Nagorno-Karabakh truce: Residents face an unclear future

Russian officers have begun what is set to display a 5-year-peacekeeping mission in and about the Nagorno-Karabakh region. Lachin resident Valya Yegiazaryan says she screamed when she saw the tanks go by.

Yegiazaryan operates a cafe in the town that gives its name to the important corridor soon to shift the only passageway Armenians will have to enter the territory. The area is now patrolled by Russian troops.

“People are so nice,” . “I wake up in the day and say to them ‘Hi, good morning, how are you exploring?’ I ask if they need tea or coffee. They say no, no thank you. I wonder if they’re scared to talk to us.”

Two thousand Russian soldiers are expected to observe peace under the ceasefire deal negotiated by Moscow. They have begun setting up check posts alongside the M12 highway that runs in the corridor, still deeply marked by the latest round of combat.

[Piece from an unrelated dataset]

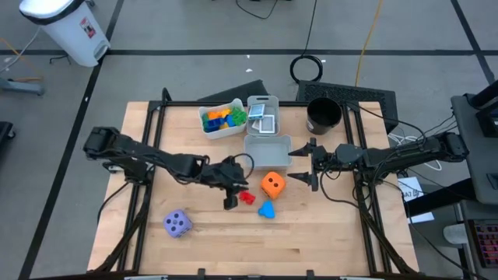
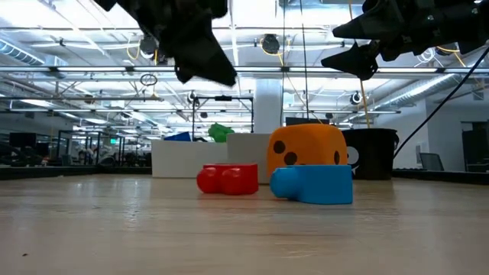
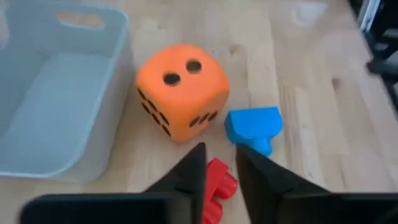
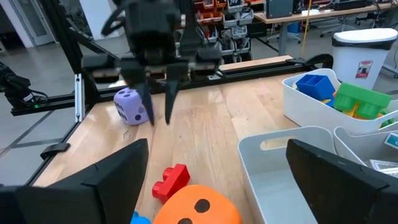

Most citizens of the town of Lachin still have no power or running water. But some are set to stay

Makinyan has resided here for 20 years. When the war broke, she didn’t leave. Instead, she decided to open her door to Armenian soldiers, who often come for a coffee or a nap, and who didn’t want to be filmed.

Now they’re leaving and Makinyan says it’s hard to predict what will occur next.

“I want to live here til the last day of my life because I am at life where I can get a heart attack at any time. Doesn’t matter if it’s great or bad, this is my hole in the world.”

Her “edge of the world” is a land others also claim as legally theirs. But for now, peace seems to be obtained by some powerful external players, and what happens after they’re gone is the inquiry very few here dare to hold.